"Olá, sou o Zé".  Não me custa imaginar que do outro lado alguns dos que me lêem respondam, ainda que em silêncio: "olá Zé". É assim que me apresento, invariavelmente, há uma data de anos, justamente porque é assim que me sinto desde sempre. Zé. Só Zé. Simplesmente Zé. Despretensiosamente Zé. Agora é-me fácil, o mais natural possível, para mim, ser este Zé. Mas nem sempre foi assim. Aliás, só muito recentemente tem sido assim. Tornou-o possível a famosa crise masculina dos cinquenta, numa altura em que, face a acontecimentos que me foram profundamente significativos - alguns internos, outros externos - eu entrei em pânico por me perguntar o que diria ao meu Deus quando, como eu acredito que acontecerá. nos encontrarmos olhos nos olhos. Na altura, o Mero e o Lino, num breve espaço de tempo, tiveram esse encontro - e o Jorge faltou ao encontro, felizmente! - e eu perguntava: e se fosse eu? O que diria? Como o diria? Quem seria? e entrei em parafuso. Se normalmente coloco tudo em questão, nessa altura não ficou pedra sobre pedra: tudo derrubei, tudo procurei, fui ao fundo das gavetas que jaziam no fundo dos baús que eu cuidadosamente varrera para debaixo do tapete durante toda a minha vida. E vi-me e escutei-me e questionei-me e perdi-me e reencontrei-me, invariavelmente agarrando as mãos que me eram estendidas e que me certificavam que eu, apesar de mim, era amado. Desde então mudaram algumas coisas mas creio que o essencial permanece, e permanecerá, espero eu. Continuo o mesmo puto maravilhado com a sensação de viver no bazar de brinquedos, continuo à procura de algo mais, continuo a agradecer o imenso que tenho e, agora, a agradecer o que vou conseguindo ser.
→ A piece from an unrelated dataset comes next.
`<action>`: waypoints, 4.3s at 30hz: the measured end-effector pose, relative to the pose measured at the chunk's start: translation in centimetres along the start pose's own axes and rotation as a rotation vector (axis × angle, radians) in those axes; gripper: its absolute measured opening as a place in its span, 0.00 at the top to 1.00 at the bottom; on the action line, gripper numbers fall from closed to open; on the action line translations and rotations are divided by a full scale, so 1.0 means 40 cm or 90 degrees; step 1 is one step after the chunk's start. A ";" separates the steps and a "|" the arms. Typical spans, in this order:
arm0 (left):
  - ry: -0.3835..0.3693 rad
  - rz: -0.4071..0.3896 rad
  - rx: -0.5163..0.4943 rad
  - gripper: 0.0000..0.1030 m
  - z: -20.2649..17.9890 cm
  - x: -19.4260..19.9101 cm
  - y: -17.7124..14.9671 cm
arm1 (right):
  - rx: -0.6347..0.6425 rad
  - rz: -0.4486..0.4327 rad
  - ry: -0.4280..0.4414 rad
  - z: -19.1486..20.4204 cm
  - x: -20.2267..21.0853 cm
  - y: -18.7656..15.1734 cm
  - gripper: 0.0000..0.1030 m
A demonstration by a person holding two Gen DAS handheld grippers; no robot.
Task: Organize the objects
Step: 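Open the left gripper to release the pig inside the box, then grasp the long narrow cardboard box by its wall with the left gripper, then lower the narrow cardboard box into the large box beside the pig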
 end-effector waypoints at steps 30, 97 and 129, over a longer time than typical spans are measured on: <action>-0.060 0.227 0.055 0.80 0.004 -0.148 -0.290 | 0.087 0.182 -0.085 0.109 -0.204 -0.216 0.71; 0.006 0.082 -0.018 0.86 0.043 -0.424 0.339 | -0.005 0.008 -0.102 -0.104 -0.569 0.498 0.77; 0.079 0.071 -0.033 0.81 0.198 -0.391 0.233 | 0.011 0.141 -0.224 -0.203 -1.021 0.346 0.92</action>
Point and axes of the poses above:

Louvo a Deus todas as manhãs e agradeço-Lhe todas as noites. Por quem me rodeia, sobretudo. Continuo a sonhar muito, a projetar muito, a querer pouco, a conseguir pouco, e, agora, a ser feliz com isso. Porque sou eu. As camelices são as minhas camelices, as insuficiências são as minhas insuficiências. os defeitos são os meus defeitos. E as escolhas são as minhas escolhas. Conscientes, ponderadas, comprometidas, umas, inconscientes, levianas e descomprometidas outras. São as minhas escolhas, não as renego, mesmo quando incompreendidas. Sobretudo quando incompreendidas. Porque descobri que, quem me ama, ama-me mesmo sem conseguir compreender tudo em mim. E ama-me mesmo não gostando de tudo o que compreende.

"Olá, sou o Zé". Já não me assusta dizer-Lhe. A minha batalha, agora, de todos os dias, é poder vivê-lo como espero, um dia - que venha longe! - dizê-lo: de peito aberto e cabeça erguida e, sobretudo, confiança no Amor.